YOUR GOAL :: Count up the lines in the following listing that hold the word "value", then give only that count.
= = = =
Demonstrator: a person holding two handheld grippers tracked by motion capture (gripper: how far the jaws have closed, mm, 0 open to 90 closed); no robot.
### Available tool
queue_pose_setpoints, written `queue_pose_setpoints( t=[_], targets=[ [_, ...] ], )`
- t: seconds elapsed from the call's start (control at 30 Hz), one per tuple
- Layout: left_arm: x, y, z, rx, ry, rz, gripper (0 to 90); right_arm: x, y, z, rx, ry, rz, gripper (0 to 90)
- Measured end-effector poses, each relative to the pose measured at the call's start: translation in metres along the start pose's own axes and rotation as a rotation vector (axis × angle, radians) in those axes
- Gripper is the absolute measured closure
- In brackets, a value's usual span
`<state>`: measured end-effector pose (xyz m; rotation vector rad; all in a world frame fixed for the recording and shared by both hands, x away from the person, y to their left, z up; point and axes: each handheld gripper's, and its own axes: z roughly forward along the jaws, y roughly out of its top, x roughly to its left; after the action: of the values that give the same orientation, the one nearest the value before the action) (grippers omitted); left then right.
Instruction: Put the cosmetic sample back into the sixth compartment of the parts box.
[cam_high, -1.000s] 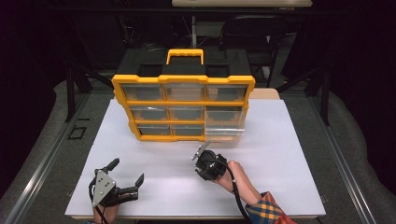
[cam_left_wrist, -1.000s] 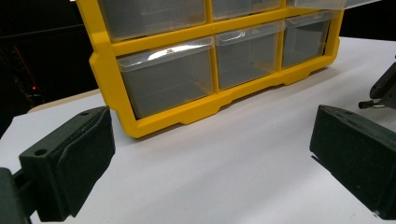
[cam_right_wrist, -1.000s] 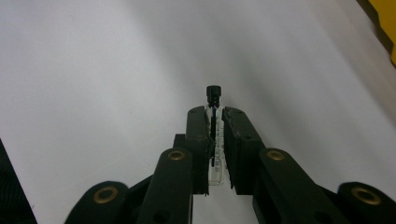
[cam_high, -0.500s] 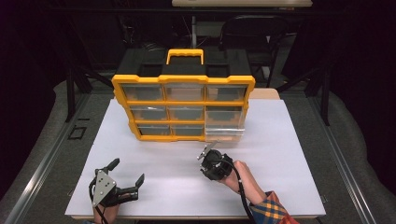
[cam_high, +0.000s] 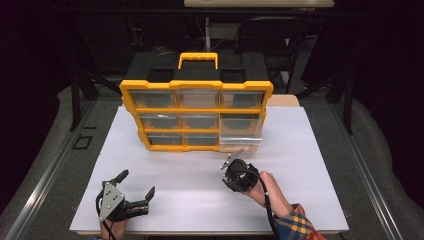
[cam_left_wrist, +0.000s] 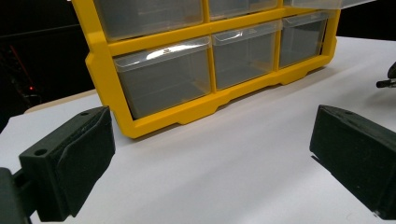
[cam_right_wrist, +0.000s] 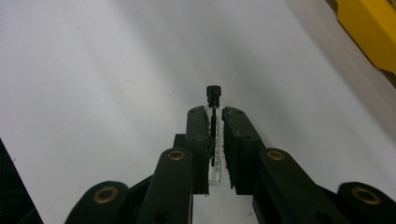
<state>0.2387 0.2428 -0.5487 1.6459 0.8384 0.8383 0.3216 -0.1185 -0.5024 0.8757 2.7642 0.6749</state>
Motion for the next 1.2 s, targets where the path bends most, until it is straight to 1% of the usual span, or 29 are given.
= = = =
YOUR SOLUTION :: 2